Nigel Potts' Solo Surf at Uluwatu: A Rare 1978 Adventure
Posted: 5 January 2025
In the surf-rich history of Bali, Uluwatu holds a special place. A tale from 1978 brings to life the raw, unspoiled beauty of this iconic surf spot and a daring adventure by ASI Director, Nigel Hutton-Potts.
Uluwatu is renowned for its perfectly formed left hand reef break, with waves peeling of down the line perfectly. It had become even more famous on the world stage, after Hawaiian surfer, Gerry Lopez surfed the break in 1974.
The Arrival and the Board
Nigel arrived in Bali, a magical place where culture and waves blend seamlessly. He was keen to surf Uluwatu but only had a 5”10 surfboard. He needed a gun to tackle Uluwatu.
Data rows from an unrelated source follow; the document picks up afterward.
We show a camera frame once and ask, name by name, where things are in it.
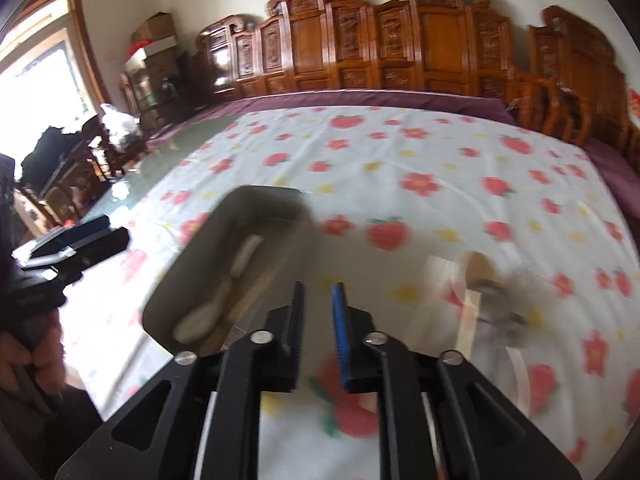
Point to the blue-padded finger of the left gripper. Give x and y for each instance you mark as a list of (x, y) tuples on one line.
[(63, 236)]

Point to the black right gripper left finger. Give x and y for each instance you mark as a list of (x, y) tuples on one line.
[(198, 418)]

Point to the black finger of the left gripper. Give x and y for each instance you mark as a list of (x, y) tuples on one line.
[(70, 262)]

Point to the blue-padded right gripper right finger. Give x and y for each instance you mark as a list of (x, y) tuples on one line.
[(440, 417)]

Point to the person's left hand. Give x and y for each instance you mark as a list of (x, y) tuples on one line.
[(47, 358)]

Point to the dark wooden dining chair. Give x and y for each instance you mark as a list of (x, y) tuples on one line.
[(63, 174)]

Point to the beige plastic spoon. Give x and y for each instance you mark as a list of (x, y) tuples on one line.
[(238, 303)]

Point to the white plastic spoon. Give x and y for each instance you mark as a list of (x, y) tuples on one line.
[(200, 321)]

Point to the metal fork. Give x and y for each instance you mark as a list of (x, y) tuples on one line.
[(509, 324)]

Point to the metal rectangular tin box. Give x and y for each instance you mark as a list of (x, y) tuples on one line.
[(282, 216)]

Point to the stacked boxes cabinet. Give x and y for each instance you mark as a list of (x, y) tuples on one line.
[(155, 88)]

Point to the strawberry flower print tablecloth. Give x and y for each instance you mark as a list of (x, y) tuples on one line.
[(388, 188)]

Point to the purple sofa cushion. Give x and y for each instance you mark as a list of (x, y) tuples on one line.
[(474, 106)]

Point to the cardboard box on top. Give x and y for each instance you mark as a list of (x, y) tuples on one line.
[(158, 26)]

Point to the purple armchair cushion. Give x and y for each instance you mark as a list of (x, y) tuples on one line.
[(618, 176)]

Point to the carved wooden armchair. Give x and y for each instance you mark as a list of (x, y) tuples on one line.
[(578, 57)]

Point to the carved wooden long sofa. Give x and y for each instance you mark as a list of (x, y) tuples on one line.
[(443, 46)]

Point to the wooden window frame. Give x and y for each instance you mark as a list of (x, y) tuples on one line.
[(43, 26)]
By coincidence, a friend in Bali had a 6'6" pintail shaped by the renowned Rodney Dalberg (an Australian and friend). Painted yellow, this Country Style board was not just a piece of equipment but a token of friendship and the spirit of surfing.
The Journey to the Break
Getting to the surf spot in 1978 was no easy feat. Nigel and his friends had to walk about half an hour through little fields, cactus-lined fencing, and past small villages with their boards. They left their motorbikes at Uluwatu Temple and embarked on the trek. However, the sound of the waves reached them before the sight did, building anticipation of viewing and riding the famous break for the first time.
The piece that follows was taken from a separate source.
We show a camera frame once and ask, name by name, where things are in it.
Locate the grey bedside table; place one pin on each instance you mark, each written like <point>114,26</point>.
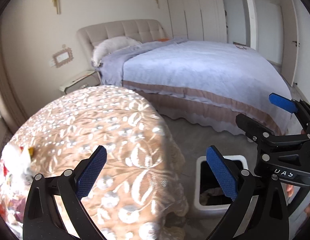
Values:
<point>90,78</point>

The Cave and the Challenge
The path led them to the famous Uluwatu cave, featuring old carved steps into the earth and a bamboo ladder. Nigel carried his board on his left shoulder, gripping the bamboo railing with his right hand. They had to climb onto a large rock within the cave and then jump down onto the sand. At high tide, the waves would wash up into the cave, making it more perilous to get out to the surf.
The Perfect Waves
Venturing out to Uluwatu surf break, Nigel faced warnings about the treacherous reef. The local surfers advised caution, as mis-timing a jump off the reef could lead to brutal wipeouts. Nigel was not discouraged. He was an elite-advanced level surfer and was confident in handling large surf breaks.
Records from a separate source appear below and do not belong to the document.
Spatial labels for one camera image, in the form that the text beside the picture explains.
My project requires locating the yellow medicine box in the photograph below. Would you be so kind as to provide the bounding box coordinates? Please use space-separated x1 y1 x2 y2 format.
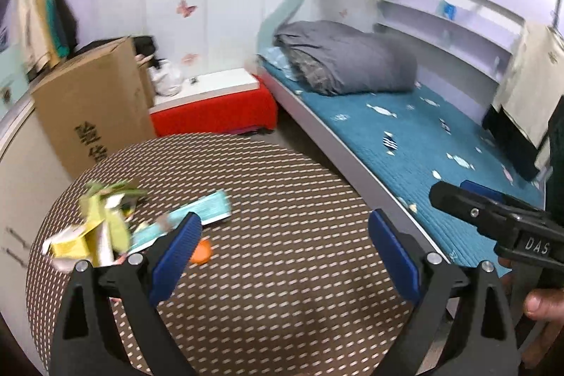
41 193 136 267

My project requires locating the orange bottle cap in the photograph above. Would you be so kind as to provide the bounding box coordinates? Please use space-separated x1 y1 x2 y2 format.
189 239 212 265

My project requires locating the green cloth rag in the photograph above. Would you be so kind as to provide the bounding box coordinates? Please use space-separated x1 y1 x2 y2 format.
79 179 147 210

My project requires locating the teal snack wrapper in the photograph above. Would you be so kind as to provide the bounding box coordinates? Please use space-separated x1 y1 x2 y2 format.
127 189 233 256

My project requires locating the person right hand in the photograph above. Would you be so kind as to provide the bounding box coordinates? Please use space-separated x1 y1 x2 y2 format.
497 255 564 323

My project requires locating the teal quilted bed mattress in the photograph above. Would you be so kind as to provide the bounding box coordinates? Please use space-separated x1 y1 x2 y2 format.
261 59 544 265

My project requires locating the hanging cream towel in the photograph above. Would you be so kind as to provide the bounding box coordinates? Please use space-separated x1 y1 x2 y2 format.
482 21 564 183

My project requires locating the brown polka dot tablecloth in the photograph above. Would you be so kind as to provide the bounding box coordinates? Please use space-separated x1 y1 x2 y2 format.
26 134 410 375

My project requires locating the folded grey duvet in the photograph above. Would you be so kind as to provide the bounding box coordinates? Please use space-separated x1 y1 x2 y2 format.
274 20 418 95

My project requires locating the large brown cardboard box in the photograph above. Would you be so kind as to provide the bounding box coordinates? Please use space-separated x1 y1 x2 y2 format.
31 37 155 178

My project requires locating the white plastic bag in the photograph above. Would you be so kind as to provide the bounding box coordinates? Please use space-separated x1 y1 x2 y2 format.
148 59 184 96

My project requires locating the red storage bench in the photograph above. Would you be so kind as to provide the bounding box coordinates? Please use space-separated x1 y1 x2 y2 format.
149 68 277 136

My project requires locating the hanging clothes bundle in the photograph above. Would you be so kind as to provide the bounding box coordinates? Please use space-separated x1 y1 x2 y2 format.
8 0 71 73

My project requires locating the cream cabinet with handles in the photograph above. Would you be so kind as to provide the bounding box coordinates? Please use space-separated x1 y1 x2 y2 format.
1 94 70 375

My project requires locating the pink butterfly wall sticker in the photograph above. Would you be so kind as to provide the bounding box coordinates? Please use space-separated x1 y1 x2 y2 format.
176 0 198 18
There was one person surfing the break. After watching the surf thoroughly, noting the conditions and safety from the shore, and with the sun gently rising, Nigel paddled out into the ocean.
As he paddled out the other surfer came into shore. The surf conditions were near perfection, with 6-8 foot waves rolling in consistently. Nigel found himself alone on the waves, his girlfriend watched from the high up cliffs of the Bukit, capturing moments of his exhilarating rides.
A Surfing Paradise
For a brief time, Nigel experienced what many surfers dream of— having the iconic waves of Uluwatu completing to himself. Carving through the waves, he felt the thrill and tranquility that only such an isolated and picturesque setting could offer. It was a moment of pure connection with nature and the essence of surfing.
The Legacy
Today, Uluwatu is no longer the secluded paradise it once was. The secret of its perfect waves has spread, drawing hundreds of surfers from around the world. Now, surfers can drive to the top of Uluwatu, park, and walk down concrete steps past fancy warungs.
Nigel's tale stands as a poignant reminder of the early days of surfing in Bali— a time when the breaks were less crowded, and the adventures were raw and untamed.
It’s a testament to the spirit of surfing: the courage to face challenges, the joy of riding the perfect wave, and the enduring memories of moments shared with friends and nature.